WHAT TO PRODUCE
Without the pictures, give the entries below again exactly as written.

Stored dataset items:
*-*-*

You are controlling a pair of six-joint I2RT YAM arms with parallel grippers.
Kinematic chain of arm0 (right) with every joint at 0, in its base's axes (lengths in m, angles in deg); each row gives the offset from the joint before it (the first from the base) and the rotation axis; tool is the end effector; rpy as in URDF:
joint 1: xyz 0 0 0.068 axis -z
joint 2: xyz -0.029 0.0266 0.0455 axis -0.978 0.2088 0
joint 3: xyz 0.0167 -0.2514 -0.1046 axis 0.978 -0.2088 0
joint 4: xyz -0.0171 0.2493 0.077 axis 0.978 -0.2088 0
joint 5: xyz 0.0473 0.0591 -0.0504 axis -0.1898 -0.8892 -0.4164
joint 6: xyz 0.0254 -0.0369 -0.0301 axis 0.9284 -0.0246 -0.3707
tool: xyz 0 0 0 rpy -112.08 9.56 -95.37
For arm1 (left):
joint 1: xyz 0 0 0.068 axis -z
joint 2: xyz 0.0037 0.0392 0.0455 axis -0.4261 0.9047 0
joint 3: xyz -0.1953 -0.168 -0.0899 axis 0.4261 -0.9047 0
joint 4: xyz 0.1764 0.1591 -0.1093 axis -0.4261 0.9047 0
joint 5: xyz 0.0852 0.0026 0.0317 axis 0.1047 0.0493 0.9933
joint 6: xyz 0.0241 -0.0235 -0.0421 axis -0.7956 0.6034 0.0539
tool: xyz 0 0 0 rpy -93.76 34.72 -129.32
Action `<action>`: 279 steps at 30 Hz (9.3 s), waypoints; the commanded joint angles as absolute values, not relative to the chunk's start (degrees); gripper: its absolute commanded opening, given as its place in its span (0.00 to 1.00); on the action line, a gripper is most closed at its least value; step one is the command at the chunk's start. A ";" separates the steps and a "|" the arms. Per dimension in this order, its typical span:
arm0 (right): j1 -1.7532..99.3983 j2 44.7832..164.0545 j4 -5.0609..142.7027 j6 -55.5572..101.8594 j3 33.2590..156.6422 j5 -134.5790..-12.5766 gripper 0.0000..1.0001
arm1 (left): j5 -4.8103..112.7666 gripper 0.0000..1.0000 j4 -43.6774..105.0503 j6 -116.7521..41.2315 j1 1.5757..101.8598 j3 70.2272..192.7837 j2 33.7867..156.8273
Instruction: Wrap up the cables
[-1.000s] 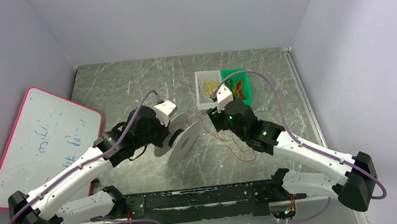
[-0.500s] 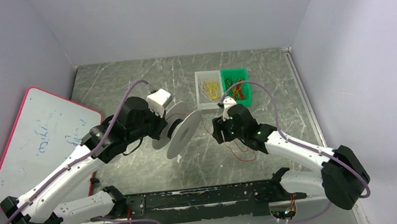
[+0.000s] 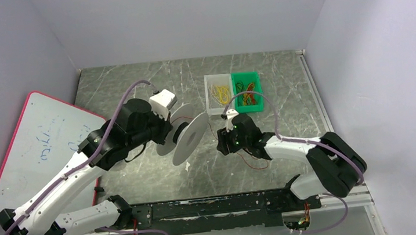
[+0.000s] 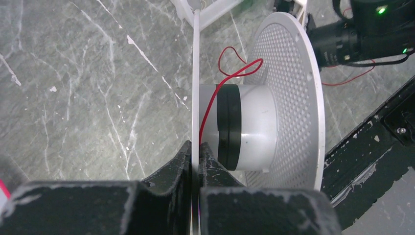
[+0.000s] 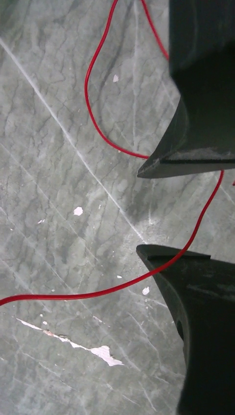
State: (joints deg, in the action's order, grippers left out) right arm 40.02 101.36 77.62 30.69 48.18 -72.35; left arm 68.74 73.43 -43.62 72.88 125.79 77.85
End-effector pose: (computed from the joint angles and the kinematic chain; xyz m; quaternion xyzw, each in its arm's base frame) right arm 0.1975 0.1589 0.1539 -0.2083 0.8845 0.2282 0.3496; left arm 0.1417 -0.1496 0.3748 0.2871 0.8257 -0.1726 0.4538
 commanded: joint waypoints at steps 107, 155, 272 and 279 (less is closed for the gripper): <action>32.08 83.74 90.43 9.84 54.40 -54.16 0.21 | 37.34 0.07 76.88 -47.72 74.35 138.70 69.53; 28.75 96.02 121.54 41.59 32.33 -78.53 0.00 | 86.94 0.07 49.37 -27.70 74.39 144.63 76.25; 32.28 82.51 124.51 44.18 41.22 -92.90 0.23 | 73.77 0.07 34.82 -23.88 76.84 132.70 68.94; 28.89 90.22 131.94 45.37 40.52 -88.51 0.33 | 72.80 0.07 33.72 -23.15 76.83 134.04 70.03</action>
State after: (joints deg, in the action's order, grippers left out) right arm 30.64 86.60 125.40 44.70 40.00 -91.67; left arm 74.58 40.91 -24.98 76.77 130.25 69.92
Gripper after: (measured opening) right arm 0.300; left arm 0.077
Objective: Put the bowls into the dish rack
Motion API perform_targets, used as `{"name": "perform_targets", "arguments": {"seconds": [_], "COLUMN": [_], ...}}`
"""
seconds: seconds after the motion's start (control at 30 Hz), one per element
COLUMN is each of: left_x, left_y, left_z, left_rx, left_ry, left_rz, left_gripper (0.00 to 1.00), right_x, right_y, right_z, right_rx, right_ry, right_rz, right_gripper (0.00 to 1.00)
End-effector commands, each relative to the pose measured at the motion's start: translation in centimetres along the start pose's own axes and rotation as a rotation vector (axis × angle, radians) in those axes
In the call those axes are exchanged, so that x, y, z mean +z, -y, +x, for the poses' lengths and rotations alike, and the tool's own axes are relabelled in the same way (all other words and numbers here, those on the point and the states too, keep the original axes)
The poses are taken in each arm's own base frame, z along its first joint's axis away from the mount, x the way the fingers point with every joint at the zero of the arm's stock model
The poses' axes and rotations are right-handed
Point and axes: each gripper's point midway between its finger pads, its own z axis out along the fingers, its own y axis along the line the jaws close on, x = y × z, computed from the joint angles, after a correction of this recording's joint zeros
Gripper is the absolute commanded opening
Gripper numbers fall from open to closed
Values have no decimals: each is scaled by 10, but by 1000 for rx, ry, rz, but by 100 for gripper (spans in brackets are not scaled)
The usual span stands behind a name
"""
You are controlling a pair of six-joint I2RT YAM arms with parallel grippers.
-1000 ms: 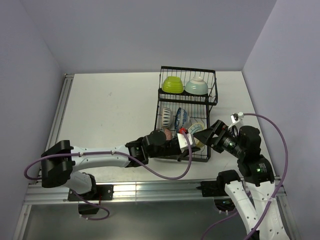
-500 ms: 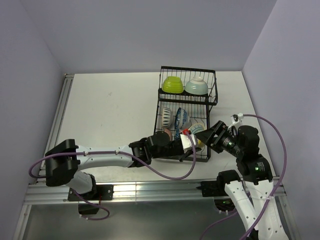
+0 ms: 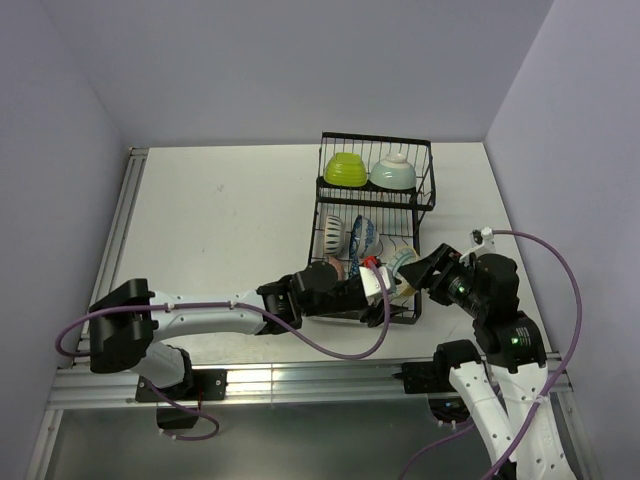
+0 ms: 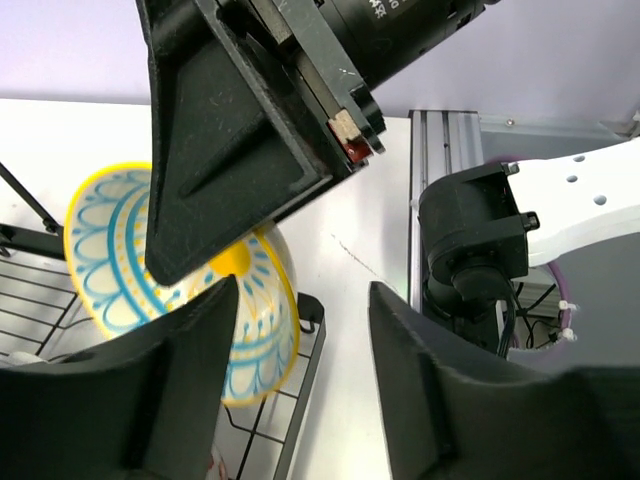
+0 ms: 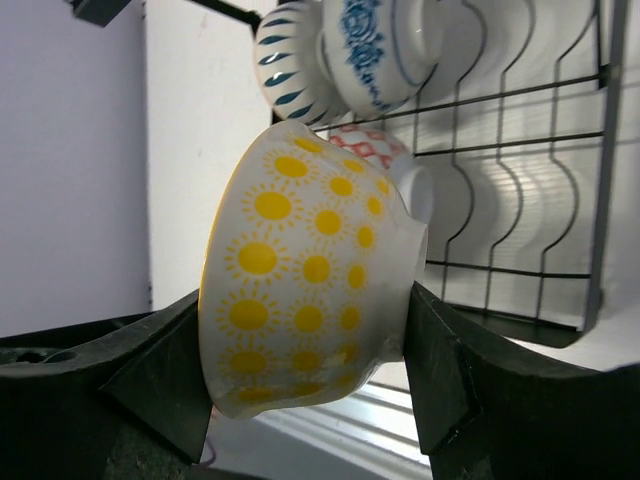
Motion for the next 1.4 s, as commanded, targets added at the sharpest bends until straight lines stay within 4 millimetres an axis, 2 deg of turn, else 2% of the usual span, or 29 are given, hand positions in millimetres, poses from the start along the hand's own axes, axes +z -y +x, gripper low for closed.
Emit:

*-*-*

EXERCISE OUTPUT
You are controlling a pair of six-joint I2RT YAM arms with parallel grippers.
Kinematic chain of arm0 (right) with every joint at 0, in its base's axes (lengths in m, angles in deg); each row gives the offset from the joint before it (the first from the base) and the rotation axis; tool is the end effector; rpy as in URDF:
joint 1: xyz 0 0 0.068 axis -z
joint 2: xyz -0.029 0.0266 0.0455 axis -0.978 0.2088 0
joint 3: xyz 0.0167 -0.2514 -0.1046 axis 0.978 -0.2088 0
joint 4: xyz -0.0171 0.2493 0.077 axis 0.978 -0.2088 0
joint 5: xyz 0.0473 0.0591 -0.0504 axis -0.1898 -0.8892 -0.4164
joint 6: xyz 0.0254 -0.0369 -0.0301 axis 0.9284 -0.0246 -0.3707
tool: xyz 0 0 0 rpy -112.08 9.56 -95.37
For arm1 (left):
joint 1: xyz 0 0 0.068 axis -z
joint 2: xyz 0.0037 0.0392 0.0455 axis -0.4261 0.9047 0
joint 3: xyz -0.1953 -0.168 -0.0899 axis 0.4261 -0.9047 0
joint 4: xyz 0.1764 0.1591 -0.1093 axis -0.4261 0.9047 0
joint 5: xyz 0.0852 0.0026 0.0317 axis 0.1047 0.0493 0.9933
joint 6: xyz 0.0241 -0.0235 -0.0421 axis -0.7956 0.6034 0.0539
tool: xyz 0 0 0 rpy -93.76 34.72 -129.32
Action `<action>`: 279 steps at 30 Hz (9.3 s), waypoints; the commanded joint angles as absolute values, not relative to the chunk's start (degrees); gripper: its absolute commanded opening, given as its place in its span (0.00 to 1.00); on the action line, a gripper is most closed at its least value; step one is the command at the chunk's start. A ";" separates the steps and a "|" the arms. Per dimension in this order, its typical span:
arm0 (right): j1 -1.7532..99.3983 j2 44.7832..164.0545 j4 -5.0609..142.7027 j6 -55.5572..101.8594 j3 33.2590..156.6422 j5 -134.5790..-12.5766 gripper 0.0000..1.0001
arm1 (left): j5 -4.8103..112.7666 gripper 0.0000..1.0000 j4 -43.6774..105.0503 j6 -116.7521..41.2315 j1 1.5757..101.8598 j3 70.2272..192.7837 j2 33.7867..156.8273
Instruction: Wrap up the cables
[-1.000s] 
[-0.500s] 
[+0.000s] 
[+0.000s] 
[+0.000s] 
State: (joints deg, in the action's order, grippers left out) right arm 40.02 101.36 77.62 30.69 48.18 -72.35; left arm 68.74 73.43 -43.62 72.88 125.79 77.85
End-effector pose: (computed from the joint angles and the kinematic chain; xyz m; quaternion xyzw, each in its arm's base frame) right arm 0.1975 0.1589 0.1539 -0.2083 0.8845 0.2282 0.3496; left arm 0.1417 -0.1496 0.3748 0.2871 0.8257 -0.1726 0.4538
 commanded: joint waypoints at steps 107, 155, 272 and 279 (less is closed for the gripper): <action>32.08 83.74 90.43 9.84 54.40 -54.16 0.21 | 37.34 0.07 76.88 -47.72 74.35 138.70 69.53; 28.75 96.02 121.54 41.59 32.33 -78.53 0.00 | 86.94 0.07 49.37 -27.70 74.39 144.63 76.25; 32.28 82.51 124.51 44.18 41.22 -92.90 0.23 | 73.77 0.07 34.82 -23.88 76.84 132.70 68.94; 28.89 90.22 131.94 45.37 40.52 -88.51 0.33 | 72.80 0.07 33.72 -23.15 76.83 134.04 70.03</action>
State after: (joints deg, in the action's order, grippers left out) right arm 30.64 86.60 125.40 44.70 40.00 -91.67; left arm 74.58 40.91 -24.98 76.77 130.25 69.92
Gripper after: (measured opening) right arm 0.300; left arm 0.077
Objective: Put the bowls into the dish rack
Motion API perform_targets, used as `{"name": "perform_targets", "arguments": {"seconds": [_], "COLUMN": [_], ...}}`
"""
seconds: seconds after the motion's start (control at 30 Hz), one per element
COLUMN is each of: left_x, left_y, left_z, left_rx, left_ry, left_rz, left_gripper (0.00 to 1.00), right_x, right_y, right_z, right_rx, right_ry, right_rz, right_gripper (0.00 to 1.00)
End-effector commands, each relative to the pose measured at the motion's start: translation in centimetres along the start pose's own axes and rotation as a rotation vector (axis × angle, radians) in those axes
In the call those axes are exchanged, so that x, y, z mean +z, -y, +x, for the poses' lengths and rotations alike, and the tool's own axes are relabelled in the same way (all other words and numbers here, those on the point and the states too, keep the original axes)
The poses are taken in each arm's own base frame, z along its first joint's axis away from the mount, x the way the fingers point with every joint at the zero of the arm's stock model
The poses' axes and rotations are right-handed
Point and axes: each gripper's point midway between its finger pads, its own z axis out along the fingers, its own y axis along the line the jaws close on, x = y × z, computed from the joint angles, after a correction of this recording's joint zeros
Gripper is the absolute commanded opening
Gripper numbers fall from open to closed
Values have no decimals: each is scaled by 10, but by 1000 for rx, ry, rz, but by 100 for gripper (spans in brackets are not scaled)
The usual span stands behind a name
"""
You are controlling a pair of six-joint I2RT YAM arms with parallel grippers.
-1000 ms: 
-500 ms: 
+0 ms: 
+0 ms: 
+0 ms: 
Motion for the next 1.4 s, as commanded, targets added at the sharpest bends until straight lines stay within 4 millimetres an axis, 2 deg of turn, else 2% of the usual span, or 29 are given, hand positions in millimetres, poses from the start along the hand's own axes, axes +z -y +x, gripper low for closed.
Emit:

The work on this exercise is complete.